Where the Tennis Court was

Where the Tennis Court Was

Where the tennis court once was, enclosed by the small rectangle down by the railroad tracks where the wild pines grow, the couch-weed now runs matted over the ground, and the rabbits scratch in the tall grass in those hours when it is safe to come out.

One day here two sisters came to play, two white butterflies, in the early hours of the afternoon. Toward the east the view was (and still is) open—and the damp rocks of the Corone still ripen the strong grapes for the ‘sciacchetra.’ It is curious to think that each of us has a country like this one, even if altogether different, which must always remain his landscape, unchanging; it is curious that the physical order of things is so slow to filter down into us, and then so impossible to drain back out. But what of the rest? Actually, to ask the how and why of the interrupted game is like asking the how and why of that scarf of vapor rising from the loaded cargo ship anchored down there at the docks of Palmaria. Soon they will light, in the gulf, the first lamps.

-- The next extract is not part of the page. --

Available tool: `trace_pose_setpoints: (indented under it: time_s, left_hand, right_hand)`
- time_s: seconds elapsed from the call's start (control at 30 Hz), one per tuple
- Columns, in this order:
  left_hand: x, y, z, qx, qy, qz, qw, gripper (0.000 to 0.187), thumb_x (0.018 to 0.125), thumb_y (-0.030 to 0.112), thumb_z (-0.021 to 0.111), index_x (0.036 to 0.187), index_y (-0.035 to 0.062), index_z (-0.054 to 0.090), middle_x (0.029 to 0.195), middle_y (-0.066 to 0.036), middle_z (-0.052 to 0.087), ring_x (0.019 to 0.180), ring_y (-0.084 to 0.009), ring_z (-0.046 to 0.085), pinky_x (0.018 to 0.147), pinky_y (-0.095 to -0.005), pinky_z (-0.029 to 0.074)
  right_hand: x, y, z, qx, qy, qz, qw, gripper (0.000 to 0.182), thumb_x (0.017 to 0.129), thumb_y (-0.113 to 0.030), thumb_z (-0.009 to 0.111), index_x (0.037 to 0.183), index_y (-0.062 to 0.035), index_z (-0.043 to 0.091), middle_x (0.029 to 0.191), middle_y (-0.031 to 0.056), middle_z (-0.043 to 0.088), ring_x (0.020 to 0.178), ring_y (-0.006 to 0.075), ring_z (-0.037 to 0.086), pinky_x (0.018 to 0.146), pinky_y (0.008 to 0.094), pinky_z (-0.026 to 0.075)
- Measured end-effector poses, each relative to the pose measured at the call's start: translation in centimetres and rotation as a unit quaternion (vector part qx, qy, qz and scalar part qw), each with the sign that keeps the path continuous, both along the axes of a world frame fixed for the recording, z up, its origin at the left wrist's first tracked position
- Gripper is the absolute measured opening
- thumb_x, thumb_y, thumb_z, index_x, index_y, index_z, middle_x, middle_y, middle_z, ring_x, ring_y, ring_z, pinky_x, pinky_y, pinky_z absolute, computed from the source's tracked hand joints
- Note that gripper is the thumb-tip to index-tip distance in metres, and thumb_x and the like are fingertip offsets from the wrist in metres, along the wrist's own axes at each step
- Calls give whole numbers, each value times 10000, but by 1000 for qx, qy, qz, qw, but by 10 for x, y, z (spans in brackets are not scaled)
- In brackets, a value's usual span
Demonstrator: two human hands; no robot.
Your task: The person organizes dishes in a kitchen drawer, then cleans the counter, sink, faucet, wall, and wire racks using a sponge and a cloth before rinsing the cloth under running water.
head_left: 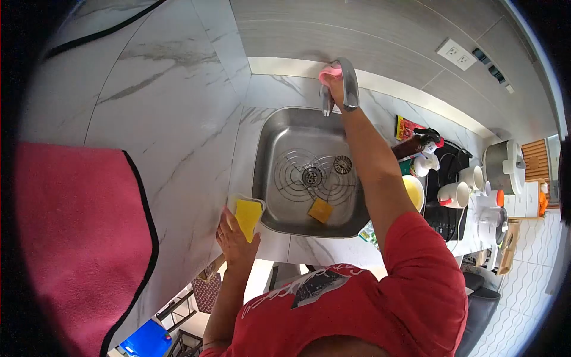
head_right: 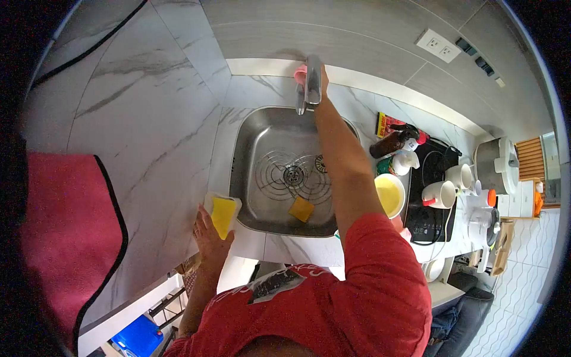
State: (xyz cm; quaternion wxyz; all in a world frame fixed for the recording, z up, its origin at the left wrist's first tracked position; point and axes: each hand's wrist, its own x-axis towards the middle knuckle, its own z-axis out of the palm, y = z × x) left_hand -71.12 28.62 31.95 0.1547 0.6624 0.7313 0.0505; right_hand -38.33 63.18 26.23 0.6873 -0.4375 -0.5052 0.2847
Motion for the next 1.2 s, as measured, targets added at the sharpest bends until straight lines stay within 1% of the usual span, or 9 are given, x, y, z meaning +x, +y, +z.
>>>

Around, as far as the eye can see, the iniquity of objects persists, intangibly. The grotto encrusted with shells should be unchanged in the dense and heavy-planted garden under the tennis court; but the fanatical uncle will come no more with his tripod camera and magnesium lamp to photograph the single flower, unrepeatable, risen from the spiny cactus, and predestined to live only the shortest of lives. Even the villas of the South Americans seem deserted. And there haven’t always been the heirs and heiresses ready to squander their sumptuously shoddy goods that came always side-by-side with the rattle of pesos and milreis. Or maybe the sarabande of the newly arrived tells us of passings on to other regions: surely we here are perfectly sheltered and out of the line of fire. It is almost as though life could not be ignited here except by lightning; as though it feeds only on such inert things as it can safely accumulate; as though it quickly cankers in such deserted zones.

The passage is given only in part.